Prior to the Maryland Trust Act, much of the law on trusts was in the form of case law. With the enactment of the Maryland Trust Act, the law was codified and reorganized in one location to make the area of trust law easier to navigate.
Trusts are a flexible estate planning tool. A trust is not necessary for everyone, but can be essential in a variety of contexts, from blended families to tax planning. (Read more about the uses of trusts here.) The Maryland Trust Act does not provide terms for every type of trust out there, but often provides default rules for trusts. These default rules can often be changed in the drafting of the trust. When you should stick with the default rule and when you should deviate, should be carefully considered by you and your lawyer depending on your circumstances.

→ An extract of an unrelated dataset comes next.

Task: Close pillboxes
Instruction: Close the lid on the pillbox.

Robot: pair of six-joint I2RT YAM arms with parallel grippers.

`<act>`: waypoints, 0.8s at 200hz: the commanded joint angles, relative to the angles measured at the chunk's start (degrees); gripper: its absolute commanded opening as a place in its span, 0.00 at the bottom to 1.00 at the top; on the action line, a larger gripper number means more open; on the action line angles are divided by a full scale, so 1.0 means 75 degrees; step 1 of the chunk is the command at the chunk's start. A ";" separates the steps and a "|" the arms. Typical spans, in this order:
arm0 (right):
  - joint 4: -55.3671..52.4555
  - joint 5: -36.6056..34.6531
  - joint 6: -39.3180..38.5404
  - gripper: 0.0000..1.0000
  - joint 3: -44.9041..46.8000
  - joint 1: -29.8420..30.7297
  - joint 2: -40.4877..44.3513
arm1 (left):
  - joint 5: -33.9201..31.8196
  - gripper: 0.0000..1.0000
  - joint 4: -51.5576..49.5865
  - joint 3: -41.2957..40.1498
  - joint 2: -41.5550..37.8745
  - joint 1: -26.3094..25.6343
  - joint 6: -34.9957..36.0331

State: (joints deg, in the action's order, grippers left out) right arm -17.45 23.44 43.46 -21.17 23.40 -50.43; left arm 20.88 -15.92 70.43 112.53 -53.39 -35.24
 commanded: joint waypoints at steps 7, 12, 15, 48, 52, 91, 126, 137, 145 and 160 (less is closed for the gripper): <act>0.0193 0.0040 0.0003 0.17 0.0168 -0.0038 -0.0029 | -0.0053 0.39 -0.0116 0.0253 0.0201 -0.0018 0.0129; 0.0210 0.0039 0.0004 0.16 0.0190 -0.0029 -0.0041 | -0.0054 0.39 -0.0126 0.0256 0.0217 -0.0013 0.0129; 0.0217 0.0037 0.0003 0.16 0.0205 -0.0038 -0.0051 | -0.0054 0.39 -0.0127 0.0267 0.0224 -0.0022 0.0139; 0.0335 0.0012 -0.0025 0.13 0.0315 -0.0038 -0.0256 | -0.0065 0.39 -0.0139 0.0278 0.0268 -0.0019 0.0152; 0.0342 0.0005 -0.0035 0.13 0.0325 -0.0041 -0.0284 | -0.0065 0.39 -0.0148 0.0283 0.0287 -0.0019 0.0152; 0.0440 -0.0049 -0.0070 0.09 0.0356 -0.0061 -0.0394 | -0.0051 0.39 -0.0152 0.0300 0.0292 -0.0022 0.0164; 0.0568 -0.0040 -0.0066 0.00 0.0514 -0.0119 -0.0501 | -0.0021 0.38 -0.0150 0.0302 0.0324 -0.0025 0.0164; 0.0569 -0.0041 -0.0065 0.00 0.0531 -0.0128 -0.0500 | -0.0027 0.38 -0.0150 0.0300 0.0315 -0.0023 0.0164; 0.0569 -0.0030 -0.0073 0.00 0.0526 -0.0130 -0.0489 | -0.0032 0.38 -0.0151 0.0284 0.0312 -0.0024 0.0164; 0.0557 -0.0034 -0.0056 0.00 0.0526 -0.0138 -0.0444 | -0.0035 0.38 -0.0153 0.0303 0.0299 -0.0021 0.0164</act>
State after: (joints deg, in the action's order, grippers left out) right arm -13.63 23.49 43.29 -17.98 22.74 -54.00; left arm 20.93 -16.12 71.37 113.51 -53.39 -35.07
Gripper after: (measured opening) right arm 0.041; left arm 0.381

Some of these rules are mandatory, for instance, a trust can’t limit the power of the courts to modify a trust. Another important mandatory rule relates to the notice requirements of trustees to certain beneficiaries, called “qualified beneficiaries.” A trustee is required to notify qualified beneficiaries upon a trustee’s acceptance of a trust, or upon a trustee acquiring knowledge of a creation of a revocable trust or that a trust has become irrevocable. A qualified beneficiary may also request a copy of the trust instrument from a Trustee.
It is important the person drafting a trust knows which rules are mandatory and which are merely default rules. If you have questions about whether the new Maryland Trust Act changes your duties as a Trustee, or are curious whether a trust may help in your estate plan, talk to an experienced lawyer.